**Work to be completed**
Output only the lines below from the one containing "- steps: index" to the one containing "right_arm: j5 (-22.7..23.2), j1", exactly as written, both ends kept.

Stored data:
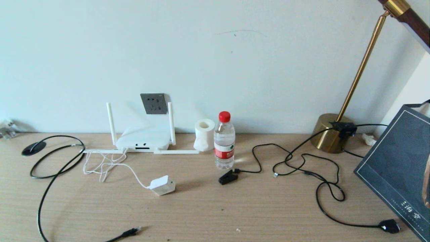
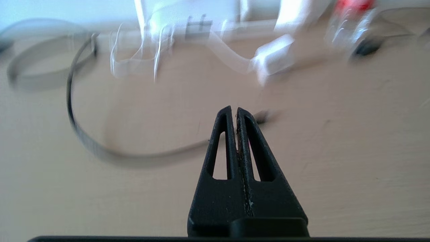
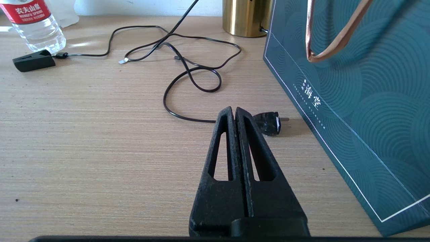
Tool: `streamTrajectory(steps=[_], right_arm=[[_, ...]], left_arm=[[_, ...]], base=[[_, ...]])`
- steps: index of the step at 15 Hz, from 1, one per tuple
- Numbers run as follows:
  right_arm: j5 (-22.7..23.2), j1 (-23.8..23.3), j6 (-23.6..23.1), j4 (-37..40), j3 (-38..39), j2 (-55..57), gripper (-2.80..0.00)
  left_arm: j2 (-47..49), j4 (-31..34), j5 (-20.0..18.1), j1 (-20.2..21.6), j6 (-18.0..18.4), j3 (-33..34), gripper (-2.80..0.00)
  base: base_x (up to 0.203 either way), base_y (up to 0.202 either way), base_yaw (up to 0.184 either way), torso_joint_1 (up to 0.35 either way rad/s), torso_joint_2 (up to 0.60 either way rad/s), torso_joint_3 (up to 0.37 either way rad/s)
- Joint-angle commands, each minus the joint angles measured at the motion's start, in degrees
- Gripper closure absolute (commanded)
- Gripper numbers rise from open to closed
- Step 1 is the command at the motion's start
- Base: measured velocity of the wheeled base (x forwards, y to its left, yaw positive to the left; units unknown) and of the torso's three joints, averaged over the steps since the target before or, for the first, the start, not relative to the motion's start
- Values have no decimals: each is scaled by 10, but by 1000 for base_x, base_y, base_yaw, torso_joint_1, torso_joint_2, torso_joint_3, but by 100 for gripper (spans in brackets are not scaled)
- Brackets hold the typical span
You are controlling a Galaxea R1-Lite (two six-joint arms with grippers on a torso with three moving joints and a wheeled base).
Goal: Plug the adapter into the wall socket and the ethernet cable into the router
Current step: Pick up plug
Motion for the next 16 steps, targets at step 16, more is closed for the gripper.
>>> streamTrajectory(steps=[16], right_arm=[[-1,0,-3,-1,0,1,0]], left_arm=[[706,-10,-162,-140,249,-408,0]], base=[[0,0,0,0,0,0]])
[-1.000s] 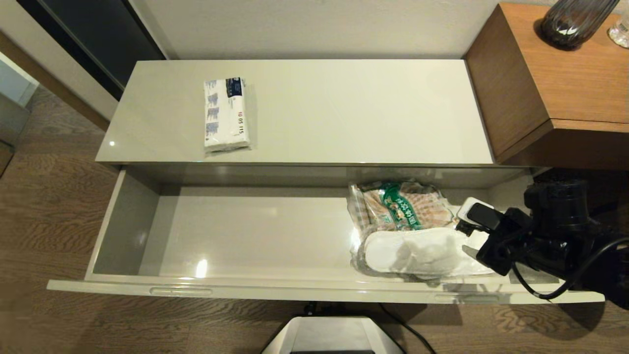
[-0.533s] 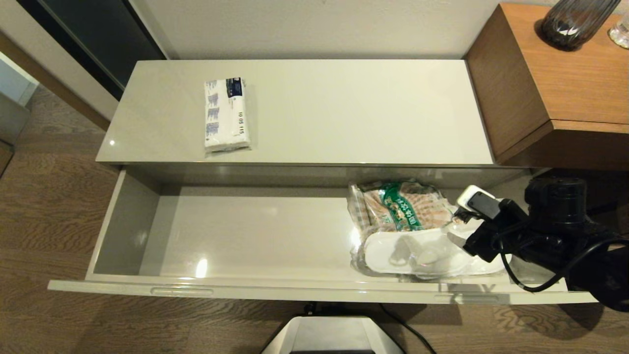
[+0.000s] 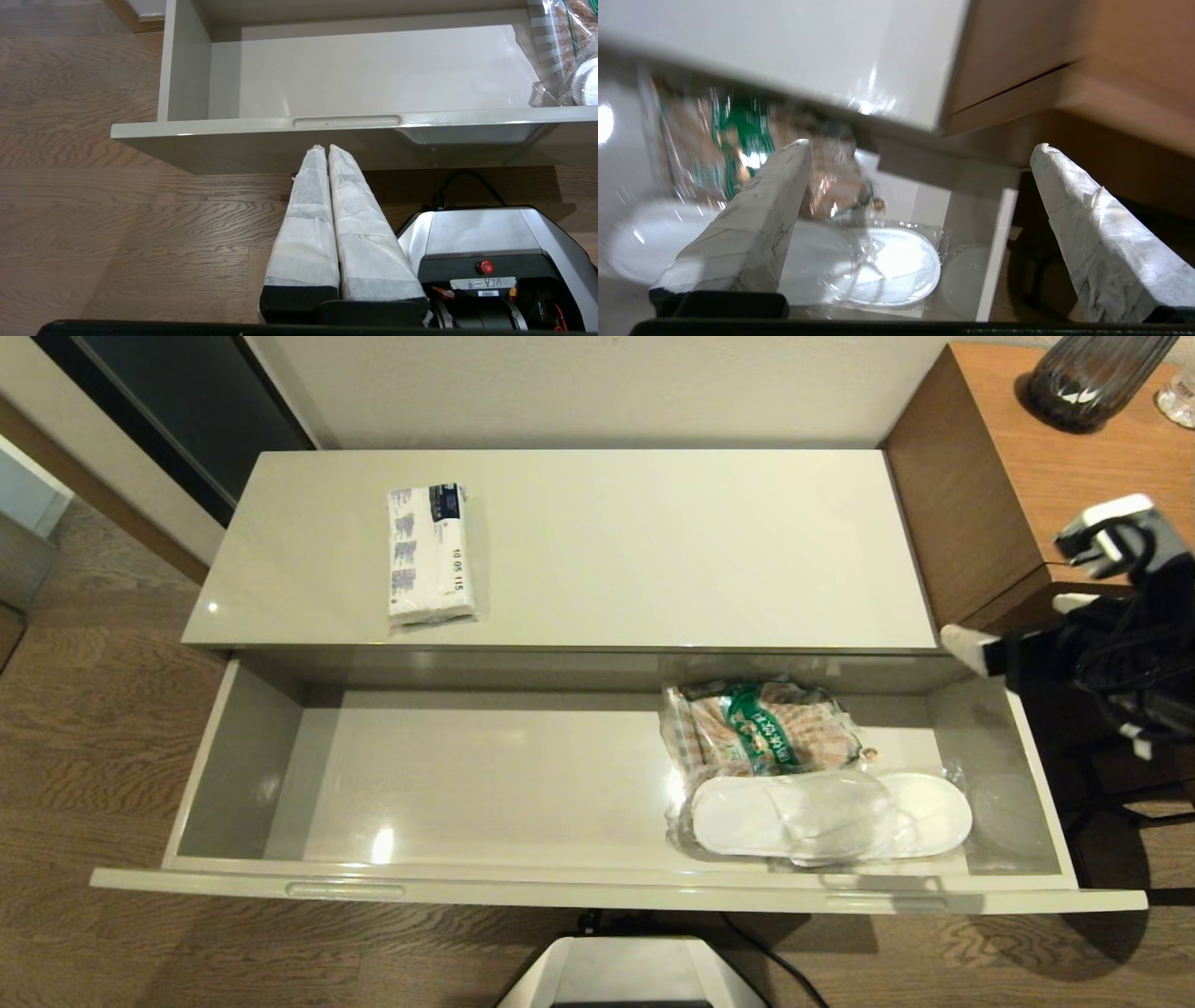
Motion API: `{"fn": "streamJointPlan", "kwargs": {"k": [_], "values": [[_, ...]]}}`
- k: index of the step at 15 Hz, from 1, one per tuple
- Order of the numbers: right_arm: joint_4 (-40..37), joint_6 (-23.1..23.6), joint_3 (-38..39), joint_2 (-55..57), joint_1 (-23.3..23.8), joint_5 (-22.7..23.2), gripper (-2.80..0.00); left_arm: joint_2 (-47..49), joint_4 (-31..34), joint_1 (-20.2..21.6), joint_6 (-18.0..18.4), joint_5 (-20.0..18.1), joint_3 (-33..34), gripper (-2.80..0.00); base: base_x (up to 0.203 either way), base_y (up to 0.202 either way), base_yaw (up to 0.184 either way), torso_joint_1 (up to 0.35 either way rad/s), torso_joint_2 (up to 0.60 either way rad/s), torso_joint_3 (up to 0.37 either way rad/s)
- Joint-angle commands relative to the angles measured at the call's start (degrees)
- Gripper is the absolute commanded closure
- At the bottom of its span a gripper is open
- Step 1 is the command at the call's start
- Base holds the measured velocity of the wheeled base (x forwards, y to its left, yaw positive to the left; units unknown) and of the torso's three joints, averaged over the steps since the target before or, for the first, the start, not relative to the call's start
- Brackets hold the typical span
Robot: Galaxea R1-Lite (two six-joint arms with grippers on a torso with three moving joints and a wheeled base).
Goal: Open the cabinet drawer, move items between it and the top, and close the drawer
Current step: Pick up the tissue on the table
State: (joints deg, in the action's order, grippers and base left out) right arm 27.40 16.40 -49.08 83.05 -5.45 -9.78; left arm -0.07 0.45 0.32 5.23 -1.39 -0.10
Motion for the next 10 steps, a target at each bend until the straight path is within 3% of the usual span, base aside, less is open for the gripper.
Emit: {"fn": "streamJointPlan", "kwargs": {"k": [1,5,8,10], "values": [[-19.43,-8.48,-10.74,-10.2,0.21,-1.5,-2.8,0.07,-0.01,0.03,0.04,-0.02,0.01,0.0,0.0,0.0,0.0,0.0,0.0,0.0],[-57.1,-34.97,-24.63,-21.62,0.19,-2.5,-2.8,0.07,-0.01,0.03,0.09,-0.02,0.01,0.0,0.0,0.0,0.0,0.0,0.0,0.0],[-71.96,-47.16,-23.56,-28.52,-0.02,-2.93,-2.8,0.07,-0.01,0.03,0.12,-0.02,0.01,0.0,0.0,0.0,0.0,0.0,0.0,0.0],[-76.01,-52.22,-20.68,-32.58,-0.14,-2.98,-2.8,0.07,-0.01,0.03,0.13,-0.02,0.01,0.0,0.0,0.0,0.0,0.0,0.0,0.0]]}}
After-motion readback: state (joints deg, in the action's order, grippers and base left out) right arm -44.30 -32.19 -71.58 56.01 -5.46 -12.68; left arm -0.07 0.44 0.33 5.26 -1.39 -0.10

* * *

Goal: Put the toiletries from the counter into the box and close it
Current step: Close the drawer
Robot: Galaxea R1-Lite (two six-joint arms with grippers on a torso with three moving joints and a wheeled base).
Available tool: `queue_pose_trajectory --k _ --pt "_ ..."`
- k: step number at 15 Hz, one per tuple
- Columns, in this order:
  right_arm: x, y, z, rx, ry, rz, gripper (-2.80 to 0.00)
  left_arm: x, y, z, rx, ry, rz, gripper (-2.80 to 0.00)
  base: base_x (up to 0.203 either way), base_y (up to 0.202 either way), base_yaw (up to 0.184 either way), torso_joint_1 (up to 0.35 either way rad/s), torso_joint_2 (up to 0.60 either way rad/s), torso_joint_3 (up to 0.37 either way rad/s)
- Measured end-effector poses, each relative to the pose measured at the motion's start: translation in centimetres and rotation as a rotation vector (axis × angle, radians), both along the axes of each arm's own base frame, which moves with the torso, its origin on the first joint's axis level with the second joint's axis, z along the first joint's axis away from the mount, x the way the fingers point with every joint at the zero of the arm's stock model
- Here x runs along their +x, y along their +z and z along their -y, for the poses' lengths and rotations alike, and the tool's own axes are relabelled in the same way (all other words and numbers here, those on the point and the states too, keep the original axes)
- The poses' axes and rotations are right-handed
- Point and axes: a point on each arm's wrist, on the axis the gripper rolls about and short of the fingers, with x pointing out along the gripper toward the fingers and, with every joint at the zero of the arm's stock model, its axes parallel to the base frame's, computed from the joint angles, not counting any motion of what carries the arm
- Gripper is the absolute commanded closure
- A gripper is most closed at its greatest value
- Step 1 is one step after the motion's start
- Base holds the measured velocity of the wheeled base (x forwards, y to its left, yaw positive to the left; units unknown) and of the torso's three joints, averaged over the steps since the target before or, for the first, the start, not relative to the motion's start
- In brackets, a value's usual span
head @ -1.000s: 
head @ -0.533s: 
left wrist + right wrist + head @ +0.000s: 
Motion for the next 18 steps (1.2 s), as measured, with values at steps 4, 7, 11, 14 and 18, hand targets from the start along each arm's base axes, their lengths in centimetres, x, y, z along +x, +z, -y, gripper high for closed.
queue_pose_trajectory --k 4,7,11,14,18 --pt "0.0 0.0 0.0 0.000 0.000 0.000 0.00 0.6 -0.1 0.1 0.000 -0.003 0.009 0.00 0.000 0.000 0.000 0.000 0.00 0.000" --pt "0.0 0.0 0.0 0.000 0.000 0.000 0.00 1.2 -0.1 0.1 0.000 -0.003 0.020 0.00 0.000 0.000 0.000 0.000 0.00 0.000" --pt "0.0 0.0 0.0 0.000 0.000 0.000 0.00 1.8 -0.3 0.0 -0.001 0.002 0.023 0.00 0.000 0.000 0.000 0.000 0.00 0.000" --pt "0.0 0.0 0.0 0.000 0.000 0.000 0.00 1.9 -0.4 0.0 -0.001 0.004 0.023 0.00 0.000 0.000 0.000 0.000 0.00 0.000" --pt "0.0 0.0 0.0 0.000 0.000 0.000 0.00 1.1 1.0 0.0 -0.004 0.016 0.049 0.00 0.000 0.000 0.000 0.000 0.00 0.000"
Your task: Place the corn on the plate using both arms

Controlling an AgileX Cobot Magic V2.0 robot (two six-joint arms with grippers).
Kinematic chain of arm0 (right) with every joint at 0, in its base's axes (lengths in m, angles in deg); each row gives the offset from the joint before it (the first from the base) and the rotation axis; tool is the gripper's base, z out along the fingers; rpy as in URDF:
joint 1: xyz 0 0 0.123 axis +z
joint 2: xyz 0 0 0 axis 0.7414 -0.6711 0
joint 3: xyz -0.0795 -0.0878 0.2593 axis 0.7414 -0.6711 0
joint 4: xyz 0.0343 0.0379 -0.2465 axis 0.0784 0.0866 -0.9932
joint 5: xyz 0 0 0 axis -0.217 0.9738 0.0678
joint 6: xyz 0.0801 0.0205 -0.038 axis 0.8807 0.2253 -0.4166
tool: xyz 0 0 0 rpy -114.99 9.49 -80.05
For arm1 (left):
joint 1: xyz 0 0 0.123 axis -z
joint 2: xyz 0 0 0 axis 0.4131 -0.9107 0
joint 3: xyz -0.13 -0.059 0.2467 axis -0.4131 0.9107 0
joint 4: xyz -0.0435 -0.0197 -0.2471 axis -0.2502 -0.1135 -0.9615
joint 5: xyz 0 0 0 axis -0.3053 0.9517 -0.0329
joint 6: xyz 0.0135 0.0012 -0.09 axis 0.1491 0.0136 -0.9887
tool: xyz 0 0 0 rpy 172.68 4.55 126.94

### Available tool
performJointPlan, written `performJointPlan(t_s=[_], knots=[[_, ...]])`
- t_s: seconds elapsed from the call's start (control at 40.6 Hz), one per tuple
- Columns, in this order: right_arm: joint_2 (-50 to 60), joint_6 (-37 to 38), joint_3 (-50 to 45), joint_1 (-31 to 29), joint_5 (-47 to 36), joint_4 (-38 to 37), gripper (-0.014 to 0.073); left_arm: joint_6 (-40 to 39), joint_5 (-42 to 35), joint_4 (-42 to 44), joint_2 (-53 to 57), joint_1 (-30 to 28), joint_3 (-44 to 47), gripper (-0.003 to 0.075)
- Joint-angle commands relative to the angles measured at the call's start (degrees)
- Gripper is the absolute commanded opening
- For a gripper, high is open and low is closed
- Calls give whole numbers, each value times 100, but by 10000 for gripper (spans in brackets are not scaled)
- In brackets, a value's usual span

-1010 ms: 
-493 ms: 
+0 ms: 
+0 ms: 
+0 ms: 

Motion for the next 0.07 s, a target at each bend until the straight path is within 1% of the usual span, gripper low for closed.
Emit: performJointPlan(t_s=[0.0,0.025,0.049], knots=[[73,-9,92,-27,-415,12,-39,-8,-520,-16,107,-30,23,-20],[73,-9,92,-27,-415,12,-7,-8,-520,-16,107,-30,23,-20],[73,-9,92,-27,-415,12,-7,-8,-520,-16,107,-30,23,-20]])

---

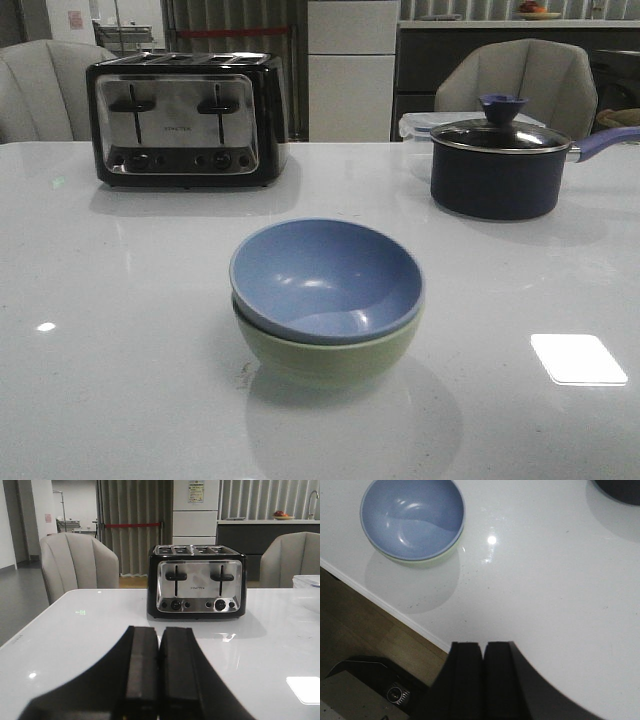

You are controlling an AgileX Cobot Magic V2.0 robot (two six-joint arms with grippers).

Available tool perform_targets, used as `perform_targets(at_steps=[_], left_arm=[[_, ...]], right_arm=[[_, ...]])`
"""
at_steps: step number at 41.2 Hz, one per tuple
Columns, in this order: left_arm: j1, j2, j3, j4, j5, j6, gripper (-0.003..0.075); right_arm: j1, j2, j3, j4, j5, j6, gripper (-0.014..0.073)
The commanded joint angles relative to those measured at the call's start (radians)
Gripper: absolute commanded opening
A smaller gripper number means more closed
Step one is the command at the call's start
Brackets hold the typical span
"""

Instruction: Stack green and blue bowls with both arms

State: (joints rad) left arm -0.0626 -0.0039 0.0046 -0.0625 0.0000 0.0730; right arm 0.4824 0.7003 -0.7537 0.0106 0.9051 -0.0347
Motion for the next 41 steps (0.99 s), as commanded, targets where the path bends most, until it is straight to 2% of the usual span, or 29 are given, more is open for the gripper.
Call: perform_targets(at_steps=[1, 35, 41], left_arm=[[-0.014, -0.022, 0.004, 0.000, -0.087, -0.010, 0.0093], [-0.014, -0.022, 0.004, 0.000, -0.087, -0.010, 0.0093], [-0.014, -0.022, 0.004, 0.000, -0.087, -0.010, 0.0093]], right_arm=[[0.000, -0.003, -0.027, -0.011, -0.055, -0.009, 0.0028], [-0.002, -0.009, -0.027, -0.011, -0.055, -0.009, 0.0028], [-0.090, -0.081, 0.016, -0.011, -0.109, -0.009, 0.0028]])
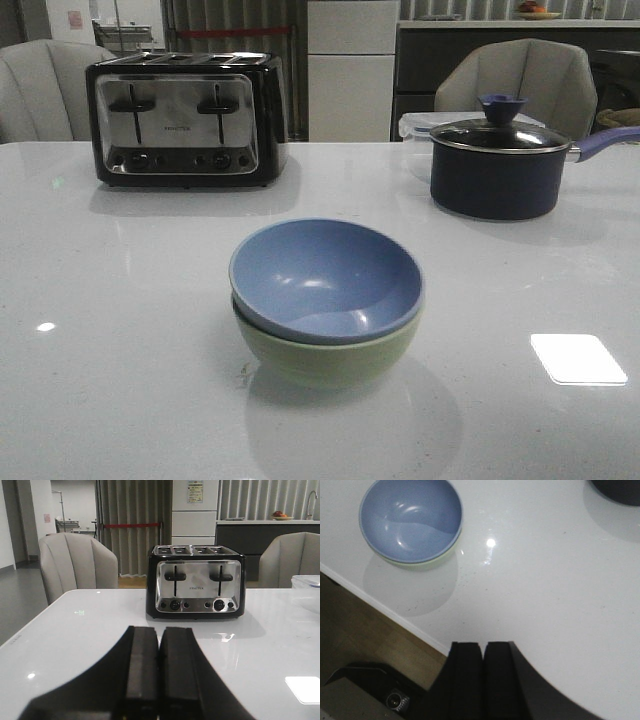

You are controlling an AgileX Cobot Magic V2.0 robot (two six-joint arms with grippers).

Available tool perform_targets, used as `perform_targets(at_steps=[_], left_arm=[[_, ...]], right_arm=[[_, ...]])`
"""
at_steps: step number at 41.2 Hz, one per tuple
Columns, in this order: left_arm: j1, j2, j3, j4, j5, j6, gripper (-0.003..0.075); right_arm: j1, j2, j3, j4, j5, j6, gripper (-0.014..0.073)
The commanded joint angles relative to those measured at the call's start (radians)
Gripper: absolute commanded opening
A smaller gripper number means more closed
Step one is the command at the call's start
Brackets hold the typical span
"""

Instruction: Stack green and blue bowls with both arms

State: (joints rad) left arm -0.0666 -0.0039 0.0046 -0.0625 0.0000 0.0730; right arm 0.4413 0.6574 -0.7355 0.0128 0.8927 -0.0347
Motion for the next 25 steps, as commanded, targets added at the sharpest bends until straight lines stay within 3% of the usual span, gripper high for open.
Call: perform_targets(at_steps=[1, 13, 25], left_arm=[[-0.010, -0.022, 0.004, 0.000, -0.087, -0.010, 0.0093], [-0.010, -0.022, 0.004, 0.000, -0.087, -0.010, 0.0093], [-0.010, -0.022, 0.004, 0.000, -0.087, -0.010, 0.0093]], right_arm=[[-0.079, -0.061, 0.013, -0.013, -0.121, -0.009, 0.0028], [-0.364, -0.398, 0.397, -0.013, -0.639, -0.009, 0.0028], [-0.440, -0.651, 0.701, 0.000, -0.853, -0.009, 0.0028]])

**Written solution**
- steps: index of the step at 15 Hz, from 1, one per tuple
- Numbers run as follows:
  right_arm: j5 (-22.7..23.2), j1 (-23.8..23.3), j6 (-23.6..23.1), j4 (-37..40), j3 (-38..39), j2 (-55..57), gripper (-2.80..0.00)

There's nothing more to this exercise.